*Work to complete*
Repeat the listing word for word. Leave every picture out.
*** The data Section Begins ***
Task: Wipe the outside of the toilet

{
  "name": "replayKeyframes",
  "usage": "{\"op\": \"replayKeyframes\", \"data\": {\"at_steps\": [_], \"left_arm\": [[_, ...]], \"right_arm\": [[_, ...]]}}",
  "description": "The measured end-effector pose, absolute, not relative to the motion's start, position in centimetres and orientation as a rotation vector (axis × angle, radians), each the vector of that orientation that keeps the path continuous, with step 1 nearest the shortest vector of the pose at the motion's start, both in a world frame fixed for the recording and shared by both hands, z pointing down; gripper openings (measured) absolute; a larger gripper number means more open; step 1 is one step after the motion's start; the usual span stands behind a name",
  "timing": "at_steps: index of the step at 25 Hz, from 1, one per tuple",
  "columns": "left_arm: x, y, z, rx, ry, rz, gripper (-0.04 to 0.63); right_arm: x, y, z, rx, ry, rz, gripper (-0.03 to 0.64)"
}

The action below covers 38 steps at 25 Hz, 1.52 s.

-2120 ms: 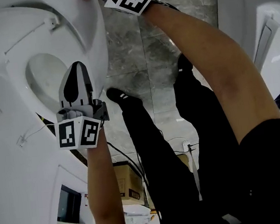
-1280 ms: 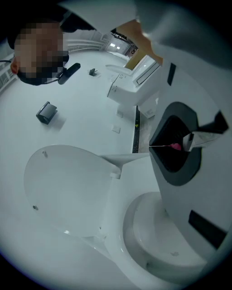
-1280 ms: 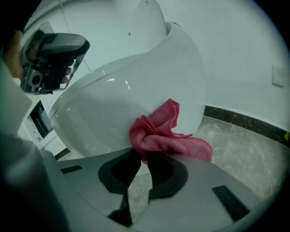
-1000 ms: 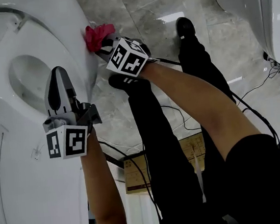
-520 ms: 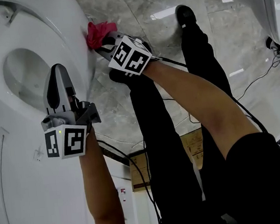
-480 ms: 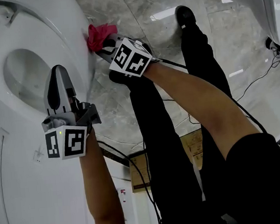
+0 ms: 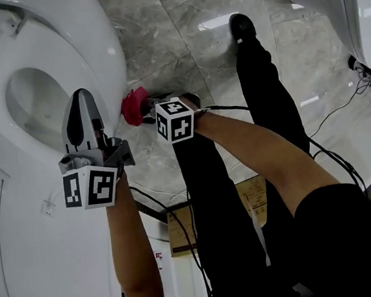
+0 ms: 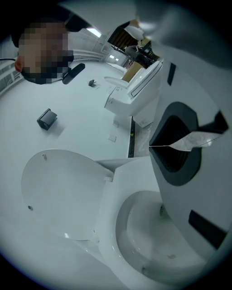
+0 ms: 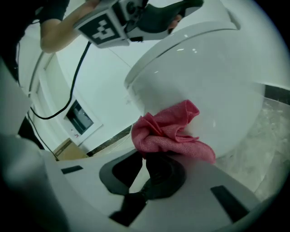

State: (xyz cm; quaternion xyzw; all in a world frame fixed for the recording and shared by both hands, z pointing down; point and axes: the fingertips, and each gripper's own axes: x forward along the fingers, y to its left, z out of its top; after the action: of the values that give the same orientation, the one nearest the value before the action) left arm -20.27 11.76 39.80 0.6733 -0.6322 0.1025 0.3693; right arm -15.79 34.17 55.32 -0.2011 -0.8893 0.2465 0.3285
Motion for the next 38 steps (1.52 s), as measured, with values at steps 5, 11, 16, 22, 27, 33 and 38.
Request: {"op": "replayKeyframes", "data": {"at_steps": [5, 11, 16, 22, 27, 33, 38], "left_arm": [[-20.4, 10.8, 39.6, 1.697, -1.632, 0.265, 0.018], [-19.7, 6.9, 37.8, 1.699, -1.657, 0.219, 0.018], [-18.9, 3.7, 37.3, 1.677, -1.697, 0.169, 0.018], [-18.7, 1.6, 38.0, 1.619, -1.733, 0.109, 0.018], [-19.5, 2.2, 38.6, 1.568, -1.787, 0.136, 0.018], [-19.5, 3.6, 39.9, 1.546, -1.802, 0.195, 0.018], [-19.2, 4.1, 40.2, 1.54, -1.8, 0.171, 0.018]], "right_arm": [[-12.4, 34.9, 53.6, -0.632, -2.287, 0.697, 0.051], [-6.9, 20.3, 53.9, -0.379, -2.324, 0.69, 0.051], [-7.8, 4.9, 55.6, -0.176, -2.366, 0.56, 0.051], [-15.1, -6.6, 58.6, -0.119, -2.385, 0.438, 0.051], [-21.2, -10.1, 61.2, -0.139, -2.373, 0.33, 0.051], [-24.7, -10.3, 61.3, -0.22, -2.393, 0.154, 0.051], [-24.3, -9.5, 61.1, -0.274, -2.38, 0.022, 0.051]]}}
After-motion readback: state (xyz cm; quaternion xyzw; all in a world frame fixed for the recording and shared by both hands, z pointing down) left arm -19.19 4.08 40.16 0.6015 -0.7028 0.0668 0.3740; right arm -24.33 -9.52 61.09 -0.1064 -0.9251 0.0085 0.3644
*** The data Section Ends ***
*Solution to this problem*
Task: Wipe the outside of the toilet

{
  "name": "replayKeyframes",
  "usage": "{\"op\": \"replayKeyframes\", \"data\": {\"at_steps\": [_], \"left_arm\": [[_, ...]], \"right_arm\": [[_, ...]]}}",
  "description": "The measured end-effector pose, absolute, not relative to the motion's start, position in centimetres and orientation as a rotation vector (axis × angle, radians), each the vector of that orientation that keeps the path continuous, with step 1 nearest the shortest vector of the pose at the motion's start, both in a world frame fixed for the recording and shared by both hands, z pointing down; gripper openings (measured) absolute; a larger gripper number means more open; step 1 is one step after the motion's start; the usual span stands behind a name",
  "timing": "at_steps: index of the step at 25 Hz, from 1, one per tuple",
  "columns": "left_arm: x, y, z, rx, ry, rz, gripper (-0.04 to 0.63); right_arm: x, y, z, rx, ry, rz, gripper (-0.03 to 0.64)"
}

The action below covers 38 steps at 25 Hz, 1.52 s.

-2120 ms: 
-1280 ms: 
-1280 ms: 
-1000 ms: 
-520 ms: 
-480 ms: 
+0 ms: 
+0 ms: 
+0 ms: 

State: (xyz cm; quaternion xyzw; all in a world frame fixed for the recording and shared by both hands, z pointing down; point and axes: the fingertips, and each gripper's own axes: x forward along the fingers, y to its left, z out of its top; after the action: of the values that give the same orientation, the one nearest the value before the action) left arm -20.27 11.76 39.80 0.6733 -0.6322 0.1025 0.3693; right arm -15.79 34.17 55.32 -0.2011 -0.8893 0.2465 0.3285
Motion for the next 38 steps (1.52 s), as measured, with values at steps 5, 11, 16, 22, 27, 33 and 38.
Request: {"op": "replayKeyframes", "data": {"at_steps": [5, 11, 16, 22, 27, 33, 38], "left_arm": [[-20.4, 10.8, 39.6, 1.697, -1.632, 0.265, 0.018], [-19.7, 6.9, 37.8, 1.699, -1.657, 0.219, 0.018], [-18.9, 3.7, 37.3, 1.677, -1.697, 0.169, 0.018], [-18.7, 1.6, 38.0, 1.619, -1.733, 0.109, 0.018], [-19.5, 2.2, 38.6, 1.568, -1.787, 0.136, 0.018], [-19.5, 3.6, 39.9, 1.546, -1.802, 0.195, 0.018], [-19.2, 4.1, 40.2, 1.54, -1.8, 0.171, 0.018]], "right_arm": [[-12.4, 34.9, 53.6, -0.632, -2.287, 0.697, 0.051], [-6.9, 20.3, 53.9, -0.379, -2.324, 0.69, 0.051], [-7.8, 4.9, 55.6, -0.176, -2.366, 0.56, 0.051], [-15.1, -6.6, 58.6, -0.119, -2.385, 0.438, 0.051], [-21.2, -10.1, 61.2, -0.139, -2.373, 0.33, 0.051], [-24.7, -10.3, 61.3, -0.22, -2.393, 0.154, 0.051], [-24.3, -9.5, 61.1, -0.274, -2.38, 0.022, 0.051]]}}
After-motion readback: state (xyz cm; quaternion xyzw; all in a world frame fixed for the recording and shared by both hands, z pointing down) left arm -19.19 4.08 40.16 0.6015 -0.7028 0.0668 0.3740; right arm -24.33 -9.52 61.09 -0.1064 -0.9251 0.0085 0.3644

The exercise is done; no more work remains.